WORK INSTRUCTION - All lines in the data that hold the word "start" need copying.

DATASET SECTION -

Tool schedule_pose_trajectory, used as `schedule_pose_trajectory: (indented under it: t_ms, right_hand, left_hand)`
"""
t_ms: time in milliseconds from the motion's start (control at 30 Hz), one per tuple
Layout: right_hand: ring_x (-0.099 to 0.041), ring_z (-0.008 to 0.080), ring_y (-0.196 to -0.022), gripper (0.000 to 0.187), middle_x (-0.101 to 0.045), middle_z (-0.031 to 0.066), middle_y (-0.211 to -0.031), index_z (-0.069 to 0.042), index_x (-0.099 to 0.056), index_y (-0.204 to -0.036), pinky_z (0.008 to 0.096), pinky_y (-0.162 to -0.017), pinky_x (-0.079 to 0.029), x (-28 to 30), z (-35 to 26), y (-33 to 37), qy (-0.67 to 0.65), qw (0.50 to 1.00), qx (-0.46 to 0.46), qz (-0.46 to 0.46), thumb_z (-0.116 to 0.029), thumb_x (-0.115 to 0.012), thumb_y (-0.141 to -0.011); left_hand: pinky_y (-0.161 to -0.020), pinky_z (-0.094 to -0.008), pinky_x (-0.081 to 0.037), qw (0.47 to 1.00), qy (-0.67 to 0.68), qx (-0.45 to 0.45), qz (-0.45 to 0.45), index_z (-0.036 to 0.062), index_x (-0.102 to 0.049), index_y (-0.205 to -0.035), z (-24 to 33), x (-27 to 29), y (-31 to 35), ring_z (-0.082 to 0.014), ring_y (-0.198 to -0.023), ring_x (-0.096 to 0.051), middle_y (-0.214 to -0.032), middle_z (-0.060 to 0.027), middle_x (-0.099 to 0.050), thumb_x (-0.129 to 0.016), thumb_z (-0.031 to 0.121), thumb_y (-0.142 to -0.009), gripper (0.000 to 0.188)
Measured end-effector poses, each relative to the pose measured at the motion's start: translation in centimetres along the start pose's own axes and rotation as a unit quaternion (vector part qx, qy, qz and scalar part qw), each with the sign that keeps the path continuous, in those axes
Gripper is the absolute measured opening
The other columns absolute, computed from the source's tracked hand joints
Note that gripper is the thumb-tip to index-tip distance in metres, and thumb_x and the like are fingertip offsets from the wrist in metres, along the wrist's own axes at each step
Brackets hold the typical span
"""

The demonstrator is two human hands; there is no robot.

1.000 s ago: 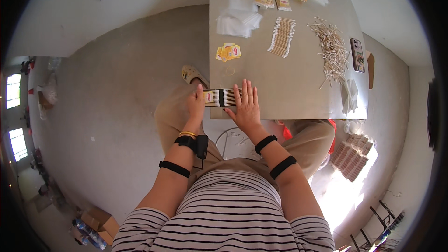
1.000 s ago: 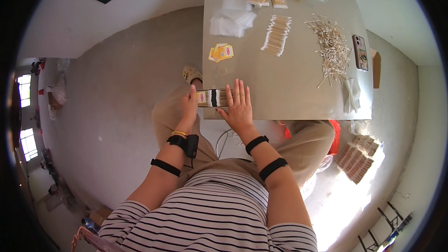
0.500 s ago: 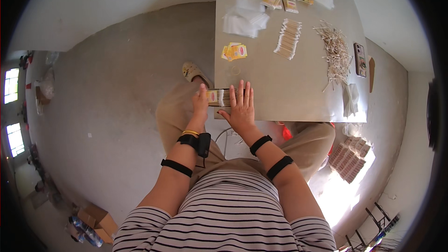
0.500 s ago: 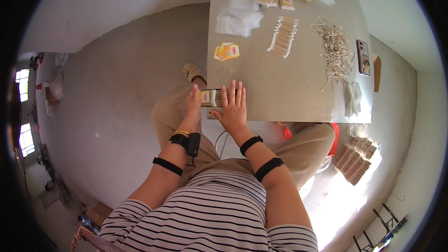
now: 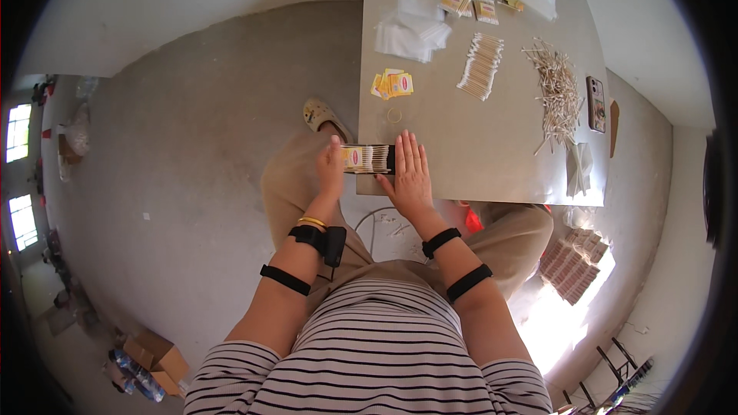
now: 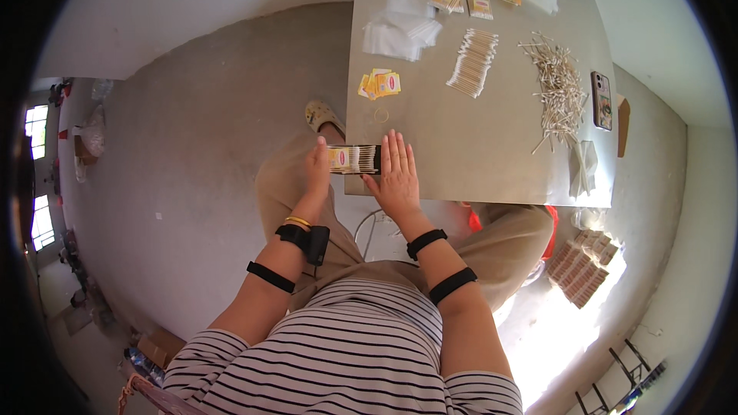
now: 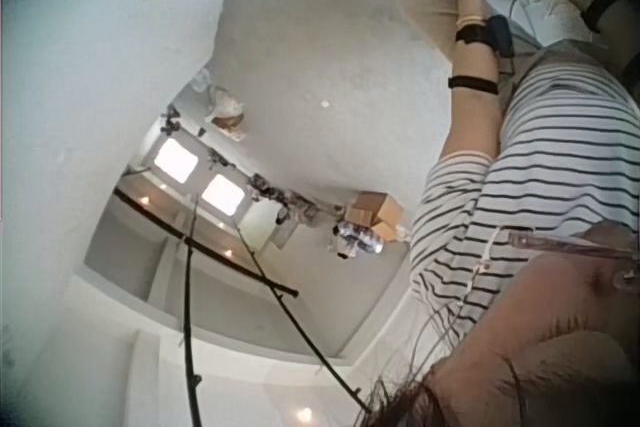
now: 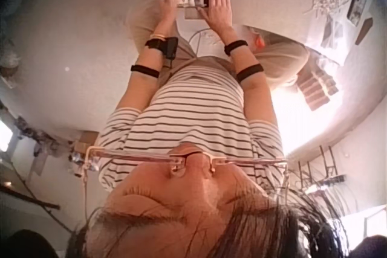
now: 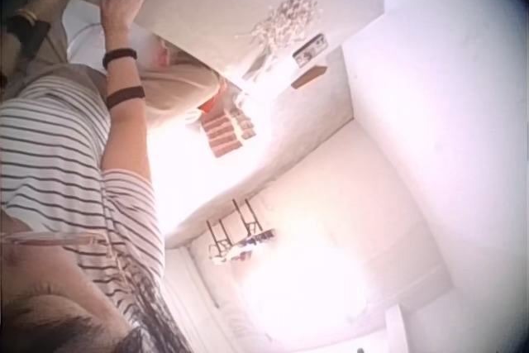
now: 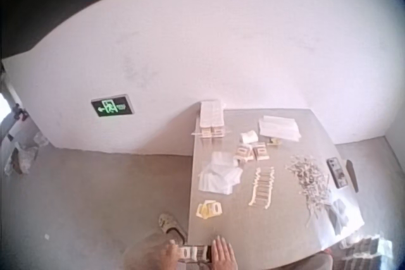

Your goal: Sort and align a pile of cotton swabs on a table into neat rows.

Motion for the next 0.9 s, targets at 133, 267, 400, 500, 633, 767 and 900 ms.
schedule_pose_trajectory:
  t_ms: [133,267,400,500,633,767,900]
  right_hand:
    - [-0.014,0.0322,-0.157,0.096,-0.017,0.0204,-0.168,0.005,-0.022,-0.159,0.0465,-0.128,-0.010,0.2,0.4,0.2,0.108,0.994,-0.002,-0.025,-0.058,-0.056,-0.095]
    - [-0.013,0.0336,-0.157,0.101,-0.016,0.0217,-0.168,0.005,-0.021,-0.159,0.0479,-0.128,-0.010,0.1,-0.4,0.0,0.111,0.993,-0.013,-0.027,-0.062,-0.057,-0.093]
    - [-0.010,0.0416,-0.156,0.105,-0.014,0.0287,-0.166,0.006,-0.022,-0.158,0.0554,-0.126,-0.009,-0.5,-1.2,-0.3,0.130,0.990,-0.028,-0.052,-0.066,-0.057,-0.090]
    - [-0.008,0.0472,-0.155,0.106,-0.012,0.0329,-0.165,0.007,-0.022,-0.158,0.0607,-0.124,-0.008,-0.8,-2.0,-0.5,0.120,0.991,-0.030,-0.046,-0.066,-0.058,-0.090]
    - [-0.007,0.0532,-0.153,0.106,-0.011,0.0330,-0.165,0.006,-0.024,-0.158,0.0671,-0.122,-0.007,-0.9,-2.6,-0.7,0.132,0.990,-0.034,-0.044,-0.066,-0.059,-0.089]
    - [-0.006,0.0570,-0.151,0.104,-0.011,0.0314,-0.166,0.005,-0.025,-0.158,0.0706,-0.119,-0.006,-1.2,-3.0,-0.8,0.121,0.991,-0.030,-0.040,-0.065,-0.059,-0.089]
    - [-0.008,0.0580,-0.151,0.105,-0.010,0.0242,-0.169,0.002,-0.024,-0.160,0.0734,-0.118,-0.009,-1.5,-3.4,-1.0,0.155,0.986,-0.031,-0.058,-0.069,-0.056,-0.090]
  left_hand:
    - [-0.046,-0.0234,-0.037,0.990,0.120,0.059,-0.039,0.0062,-0.063,-0.088,1.5,0.0,0.4,-0.0045,-0.053,-0.049,-0.066,0.0029,-0.055,-0.053,0.049,-0.106,0.047]
    - [-0.043,-0.0233,-0.037,0.993,0.094,0.051,-0.050,0.0075,-0.063,-0.091,1.4,0.2,0.3,-0.0044,-0.051,-0.048,-0.065,0.0035,-0.054,-0.054,0.042,-0.107,0.039]
    - [-0.045,-0.0230,-0.036,0.993,0.085,0.055,-0.064,0.0073,-0.062,-0.088,1.0,-0.2,0.2,-0.0040,-0.052,-0.046,-0.066,0.0037,-0.054,-0.052,0.041,-0.108,0.040]
    - [-0.052,-0.0267,-0.039,0.995,0.055,0.045,-0.063,0.0050,-0.058,-0.087,0.5,-0.1,0.0,-0.0077,-0.058,-0.046,-0.067,-0.0006,-0.053,-0.051,0.038,-0.109,0.040]
    - [-0.062,-0.0330,-0.043,0.998,-0.005,-0.006,-0.062,0.0022,-0.052,-0.088,0.6,-0.5,-0.1,-0.0142,-0.066,-0.044,-0.070,-0.0079,-0.048,-0.050,0.034,-0.109,0.038]
    - [-0.064,-0.0342,-0.043,0.998,0.006,-0.030,-0.062,0.0017,-0.051,-0.090,0.9,-0.9,0.2,-0.0160,-0.068,-0.042,-0.072,-0.0096,-0.047,-0.049,0.033,-0.110,0.037]
    - [-0.045,-0.0260,-0.036,0.993,0.002,-0.109,-0.048,0.0085,-0.053,-0.089,0.8,-0.5,-0.2,-0.0063,-0.054,-0.046,-0.068,0.0013,-0.049,-0.049,0.036,-0.110,0.035]
Point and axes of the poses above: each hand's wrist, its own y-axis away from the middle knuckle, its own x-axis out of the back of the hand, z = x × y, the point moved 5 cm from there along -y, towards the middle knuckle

OUTPUT OF THE TASK -
t_ms: time in milliseconds from the motion's start (control at 30 Hz), one per tuple
Measured end-effector poses, each relative to the pose measured at the motion's start: translation in centimetres along the start pose's own axes and rotation as a unit quaternion (vector part qx, qy, qz and scalar part qw), each with the sign that keeps the path continuous, in those axes

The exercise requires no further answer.